Task goal
Write out nothing but the lines from the first line of the entries below through the line with "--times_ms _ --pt"; no pictures go in.

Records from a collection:

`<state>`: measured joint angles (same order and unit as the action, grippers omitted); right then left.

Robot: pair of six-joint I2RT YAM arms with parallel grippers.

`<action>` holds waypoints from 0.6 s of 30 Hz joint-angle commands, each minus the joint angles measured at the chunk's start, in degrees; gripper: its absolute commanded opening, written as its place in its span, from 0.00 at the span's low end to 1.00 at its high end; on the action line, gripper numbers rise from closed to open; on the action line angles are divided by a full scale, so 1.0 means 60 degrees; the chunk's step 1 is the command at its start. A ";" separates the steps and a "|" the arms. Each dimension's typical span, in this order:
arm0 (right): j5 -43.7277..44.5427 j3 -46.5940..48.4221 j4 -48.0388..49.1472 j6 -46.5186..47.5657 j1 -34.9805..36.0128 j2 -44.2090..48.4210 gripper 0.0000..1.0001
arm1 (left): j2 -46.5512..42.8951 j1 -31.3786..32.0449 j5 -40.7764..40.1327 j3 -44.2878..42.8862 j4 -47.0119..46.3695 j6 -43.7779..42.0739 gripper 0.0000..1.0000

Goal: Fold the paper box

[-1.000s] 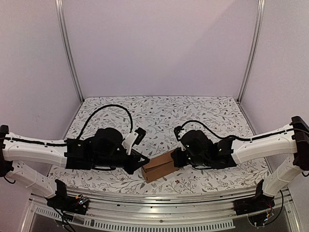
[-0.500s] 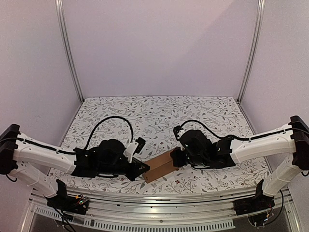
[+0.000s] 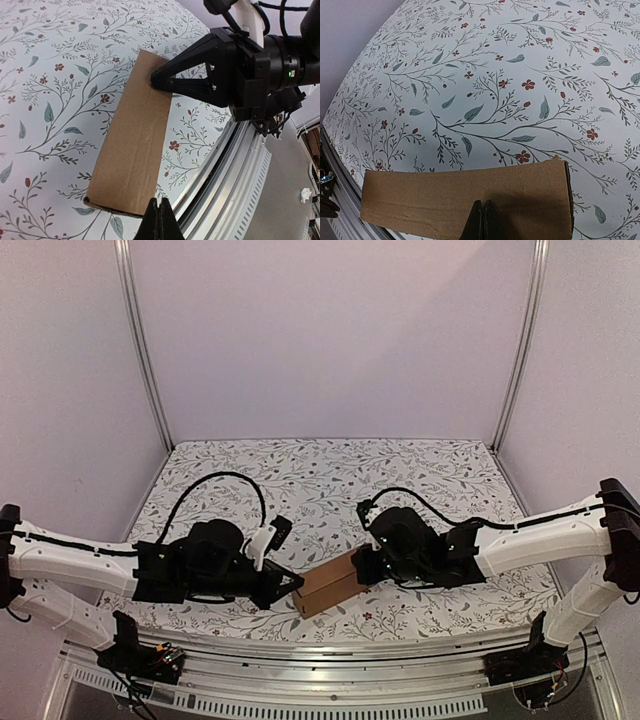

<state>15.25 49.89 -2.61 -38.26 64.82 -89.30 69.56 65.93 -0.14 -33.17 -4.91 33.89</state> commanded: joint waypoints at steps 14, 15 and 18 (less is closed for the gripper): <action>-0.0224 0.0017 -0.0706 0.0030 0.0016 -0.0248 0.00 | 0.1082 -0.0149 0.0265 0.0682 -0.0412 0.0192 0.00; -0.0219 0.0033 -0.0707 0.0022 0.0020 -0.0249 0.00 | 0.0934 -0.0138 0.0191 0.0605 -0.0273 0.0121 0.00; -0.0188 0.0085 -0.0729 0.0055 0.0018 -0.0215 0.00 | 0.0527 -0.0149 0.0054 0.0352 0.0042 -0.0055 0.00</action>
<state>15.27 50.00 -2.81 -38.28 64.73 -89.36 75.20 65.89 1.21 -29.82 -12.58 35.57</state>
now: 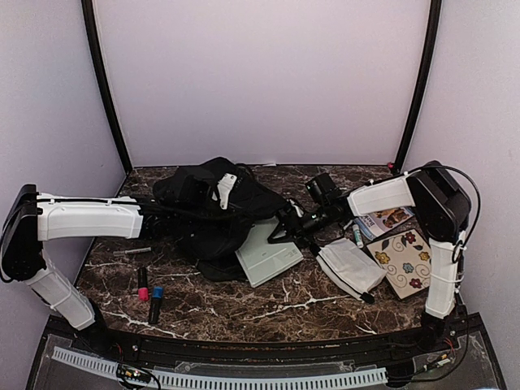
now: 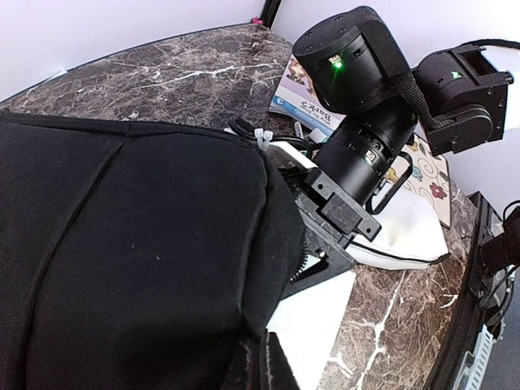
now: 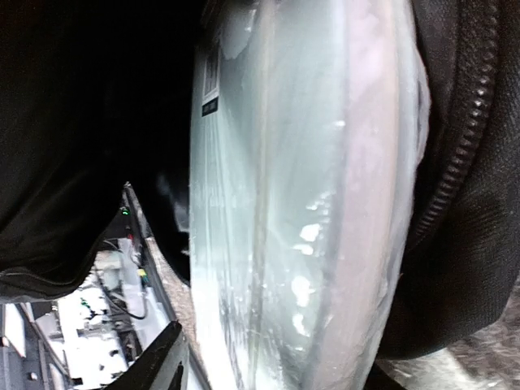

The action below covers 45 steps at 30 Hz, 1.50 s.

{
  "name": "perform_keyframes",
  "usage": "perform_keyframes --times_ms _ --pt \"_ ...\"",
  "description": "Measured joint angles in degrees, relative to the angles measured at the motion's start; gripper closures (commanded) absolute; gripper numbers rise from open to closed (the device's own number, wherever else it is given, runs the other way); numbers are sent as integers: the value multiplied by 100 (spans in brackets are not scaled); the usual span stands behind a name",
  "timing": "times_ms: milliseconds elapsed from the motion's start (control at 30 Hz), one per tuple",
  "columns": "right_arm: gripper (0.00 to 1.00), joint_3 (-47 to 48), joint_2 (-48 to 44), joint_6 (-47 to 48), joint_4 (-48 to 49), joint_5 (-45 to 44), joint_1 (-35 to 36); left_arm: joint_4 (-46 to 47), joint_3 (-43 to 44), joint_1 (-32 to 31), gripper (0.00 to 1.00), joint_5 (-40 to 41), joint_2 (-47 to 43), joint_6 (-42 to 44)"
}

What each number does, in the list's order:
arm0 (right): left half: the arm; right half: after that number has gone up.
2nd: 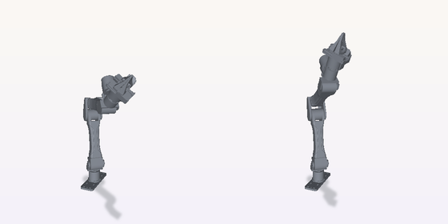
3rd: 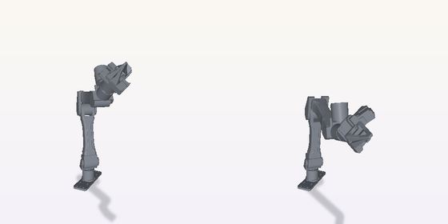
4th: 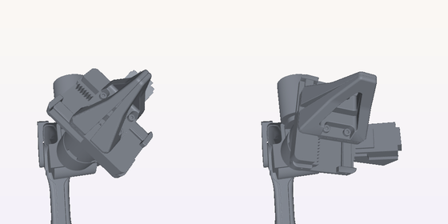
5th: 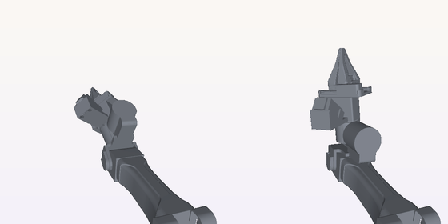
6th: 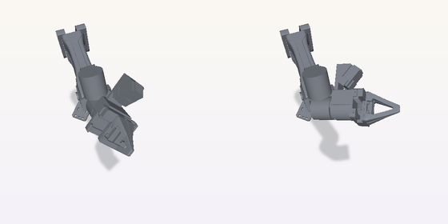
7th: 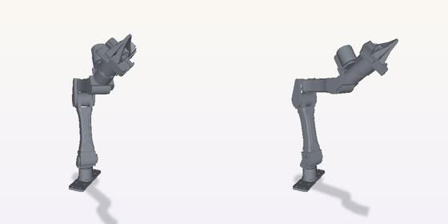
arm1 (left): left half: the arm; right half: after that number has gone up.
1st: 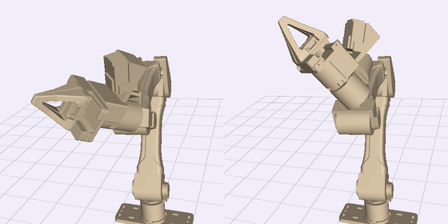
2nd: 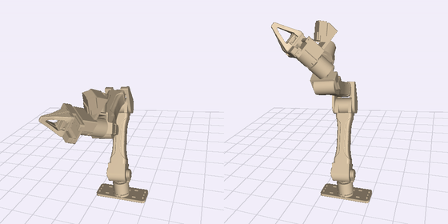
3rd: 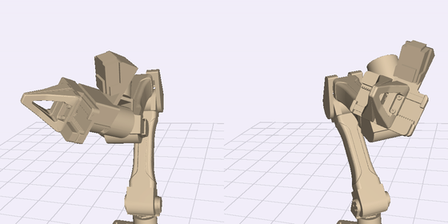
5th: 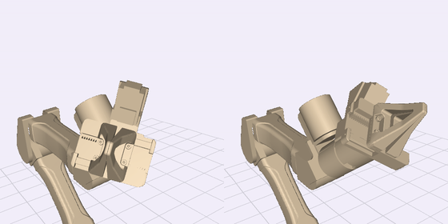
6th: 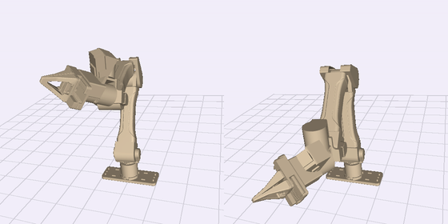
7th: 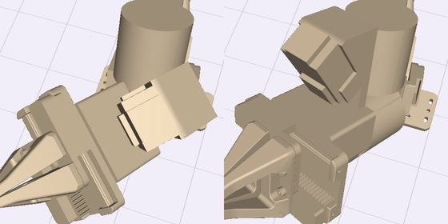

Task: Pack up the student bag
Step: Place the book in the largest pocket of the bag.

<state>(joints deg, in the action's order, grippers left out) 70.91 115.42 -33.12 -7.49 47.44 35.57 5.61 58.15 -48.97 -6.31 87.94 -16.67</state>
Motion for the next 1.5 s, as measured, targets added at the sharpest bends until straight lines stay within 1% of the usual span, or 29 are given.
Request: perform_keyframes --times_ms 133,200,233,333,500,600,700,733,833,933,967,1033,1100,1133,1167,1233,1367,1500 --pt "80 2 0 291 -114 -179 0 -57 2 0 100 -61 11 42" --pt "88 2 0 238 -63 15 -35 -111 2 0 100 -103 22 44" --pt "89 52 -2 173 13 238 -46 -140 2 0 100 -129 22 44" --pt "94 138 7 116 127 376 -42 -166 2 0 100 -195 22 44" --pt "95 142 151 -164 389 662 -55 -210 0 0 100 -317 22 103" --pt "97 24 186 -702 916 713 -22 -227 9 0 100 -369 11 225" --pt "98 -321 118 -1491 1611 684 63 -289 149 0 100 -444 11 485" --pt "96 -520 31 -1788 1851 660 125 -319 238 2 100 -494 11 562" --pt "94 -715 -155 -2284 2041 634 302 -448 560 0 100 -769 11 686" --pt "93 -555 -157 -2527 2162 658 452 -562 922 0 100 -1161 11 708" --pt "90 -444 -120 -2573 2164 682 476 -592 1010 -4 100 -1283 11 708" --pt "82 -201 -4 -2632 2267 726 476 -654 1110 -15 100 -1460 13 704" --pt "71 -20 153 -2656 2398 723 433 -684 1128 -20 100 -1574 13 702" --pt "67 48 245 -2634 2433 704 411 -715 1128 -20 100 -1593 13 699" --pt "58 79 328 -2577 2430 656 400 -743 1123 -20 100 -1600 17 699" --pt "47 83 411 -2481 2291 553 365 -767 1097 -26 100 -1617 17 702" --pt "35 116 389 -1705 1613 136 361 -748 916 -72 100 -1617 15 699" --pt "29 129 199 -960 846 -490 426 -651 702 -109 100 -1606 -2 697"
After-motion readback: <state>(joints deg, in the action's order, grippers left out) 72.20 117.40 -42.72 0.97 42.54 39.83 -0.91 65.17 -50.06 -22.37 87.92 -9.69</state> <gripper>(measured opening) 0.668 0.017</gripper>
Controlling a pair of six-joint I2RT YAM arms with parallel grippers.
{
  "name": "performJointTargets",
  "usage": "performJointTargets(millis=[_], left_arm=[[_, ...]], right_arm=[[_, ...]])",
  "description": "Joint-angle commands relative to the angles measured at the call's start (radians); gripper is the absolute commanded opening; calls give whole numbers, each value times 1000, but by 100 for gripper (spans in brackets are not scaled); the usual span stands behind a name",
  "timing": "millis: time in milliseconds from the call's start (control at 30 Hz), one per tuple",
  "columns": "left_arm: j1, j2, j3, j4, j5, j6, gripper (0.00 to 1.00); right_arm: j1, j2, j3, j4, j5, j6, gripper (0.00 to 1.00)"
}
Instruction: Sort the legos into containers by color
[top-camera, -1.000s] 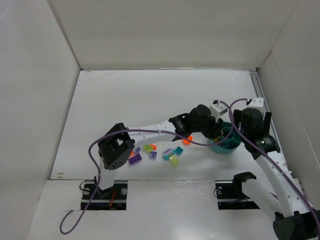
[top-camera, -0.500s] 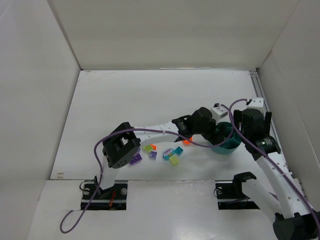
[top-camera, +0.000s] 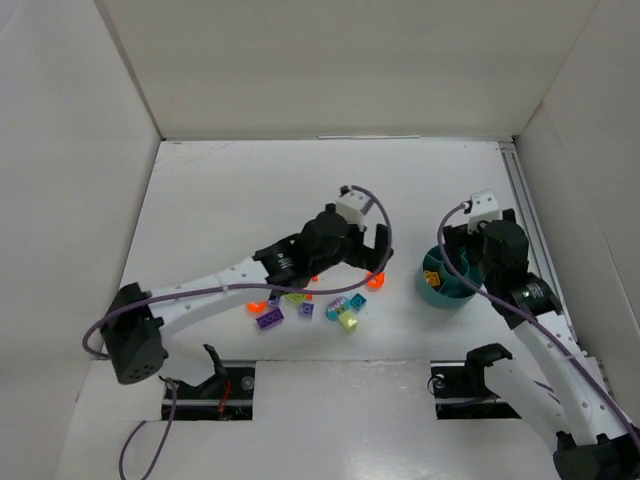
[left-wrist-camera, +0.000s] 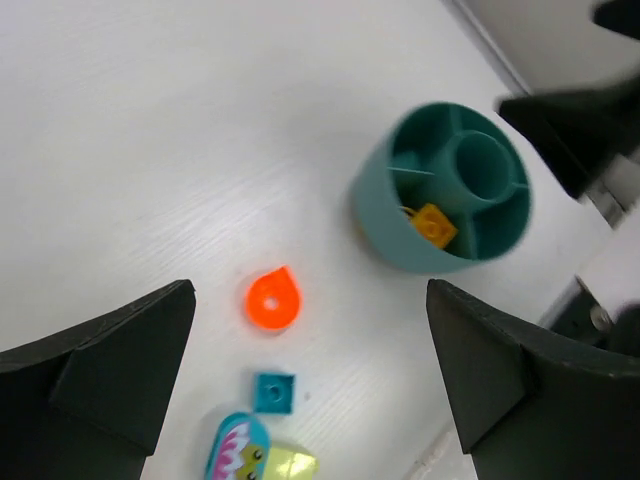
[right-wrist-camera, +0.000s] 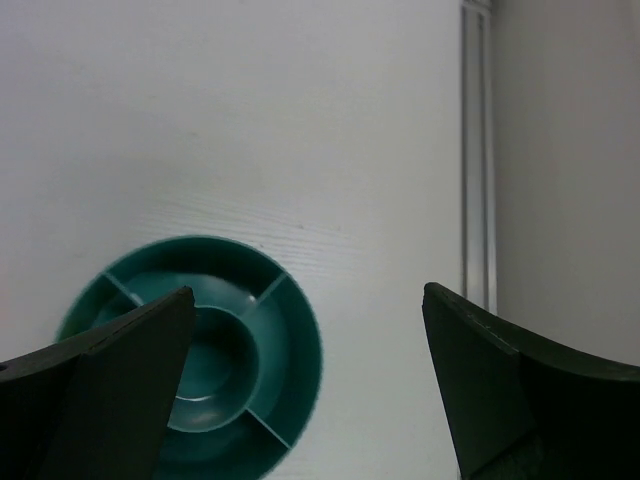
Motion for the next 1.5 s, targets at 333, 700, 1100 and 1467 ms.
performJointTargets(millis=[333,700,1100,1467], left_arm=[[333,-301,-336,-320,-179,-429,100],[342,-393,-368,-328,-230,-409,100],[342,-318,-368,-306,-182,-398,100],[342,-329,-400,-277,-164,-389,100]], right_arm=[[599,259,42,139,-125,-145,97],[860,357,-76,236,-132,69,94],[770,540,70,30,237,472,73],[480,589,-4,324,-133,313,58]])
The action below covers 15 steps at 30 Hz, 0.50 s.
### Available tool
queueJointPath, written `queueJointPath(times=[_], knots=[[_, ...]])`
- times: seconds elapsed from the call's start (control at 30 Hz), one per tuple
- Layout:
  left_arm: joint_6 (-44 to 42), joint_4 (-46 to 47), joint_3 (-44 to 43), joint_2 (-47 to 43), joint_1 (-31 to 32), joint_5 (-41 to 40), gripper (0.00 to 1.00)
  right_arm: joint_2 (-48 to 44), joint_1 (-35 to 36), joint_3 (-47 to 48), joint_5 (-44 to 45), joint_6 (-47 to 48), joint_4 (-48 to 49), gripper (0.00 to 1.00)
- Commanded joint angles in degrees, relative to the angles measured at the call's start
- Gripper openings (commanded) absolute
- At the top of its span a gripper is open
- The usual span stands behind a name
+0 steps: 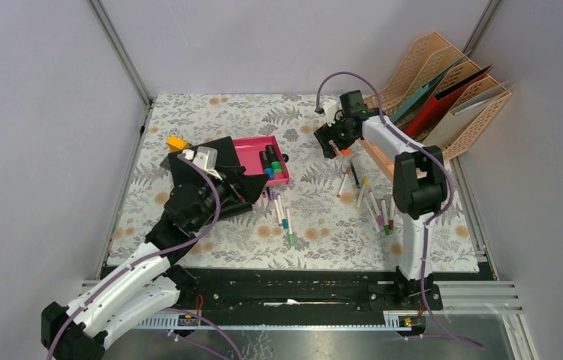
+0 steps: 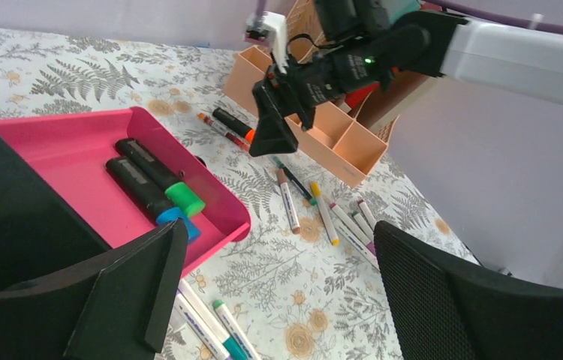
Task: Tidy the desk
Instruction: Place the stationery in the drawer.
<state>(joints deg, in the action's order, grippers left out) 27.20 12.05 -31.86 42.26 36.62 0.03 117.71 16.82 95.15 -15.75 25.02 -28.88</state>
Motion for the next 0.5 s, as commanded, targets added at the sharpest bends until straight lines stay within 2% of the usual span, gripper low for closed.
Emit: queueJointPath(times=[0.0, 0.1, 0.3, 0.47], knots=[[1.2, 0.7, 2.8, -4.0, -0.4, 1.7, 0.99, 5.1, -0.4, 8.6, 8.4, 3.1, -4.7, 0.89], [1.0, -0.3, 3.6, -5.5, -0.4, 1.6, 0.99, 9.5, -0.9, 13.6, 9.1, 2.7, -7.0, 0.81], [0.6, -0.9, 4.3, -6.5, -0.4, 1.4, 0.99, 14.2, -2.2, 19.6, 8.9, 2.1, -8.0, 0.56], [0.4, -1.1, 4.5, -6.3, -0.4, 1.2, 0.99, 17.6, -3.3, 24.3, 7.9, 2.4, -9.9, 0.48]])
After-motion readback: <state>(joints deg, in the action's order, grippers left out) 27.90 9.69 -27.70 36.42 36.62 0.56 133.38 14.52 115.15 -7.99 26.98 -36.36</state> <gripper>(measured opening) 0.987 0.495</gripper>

Response area
`<state>`: measured joint angles (same order and unit as the action, grippers omitted); right then left.

Robot: pair of six-joint I2RT YAM arms with parallel grippers.

`<action>` holds waypoints from 0.6 s of 30 Hz joint-angle commands, each minus the joint angles measured at the chunk's start, in degrees; gripper: its absolute commanded opening, written as its place in its span, from 0.00 at the span's low end to 1.00 at its high end; on the action line, gripper numbers rise from closed to open; on the action line angles are divided by a full scale, so 1.0 means 60 degrees; the chunk's step 1 is the command at its start. A ";" separates the steps and a "|" the arms. Each dimension's typical span, in this order:
arm0 (right): j5 -43.7277..44.5427 j3 -46.5940..48.4221 j4 -48.0388..49.1472 j6 -46.5186..47.5657 j1 -34.9805..36.0128 j2 -44.2090..48.4210 gripper 0.0000..1.0001
arm1 (left): j2 -46.5512..42.8951 j1 -31.3786..32.0449 j5 -40.7764..40.1327 j3 -44.2878..42.8862 j4 -47.0119..46.3695 j6 -43.7779..42.0739 gripper 0.0000..1.0000

Goal: Fold the paper box

[-1.000s] 
[-0.500s] 
[+0.000s] 

<state>15.25 49.89 -2.61 -38.26 64.82 -89.30 69.56 65.93 -0.14 -33.17 -4.91 33.89</state> commanded: joint waypoints at steps 14, 15 and 18 (less is closed for the gripper): <action>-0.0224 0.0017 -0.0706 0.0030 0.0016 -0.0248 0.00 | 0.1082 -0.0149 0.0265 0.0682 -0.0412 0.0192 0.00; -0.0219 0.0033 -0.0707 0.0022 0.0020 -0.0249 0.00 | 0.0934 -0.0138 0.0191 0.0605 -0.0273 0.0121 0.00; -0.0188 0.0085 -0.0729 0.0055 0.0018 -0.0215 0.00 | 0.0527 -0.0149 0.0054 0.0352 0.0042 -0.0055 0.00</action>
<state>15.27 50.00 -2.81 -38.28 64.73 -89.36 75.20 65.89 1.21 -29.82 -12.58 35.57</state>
now: 
now: 
now: 

The action below covers 45 steps at 30 Hz, 1.50 s.

{
  "name": "perform_keyframes",
  "usage": "perform_keyframes --times_ms _ --pt \"_ ...\"",

The exercise output is complete.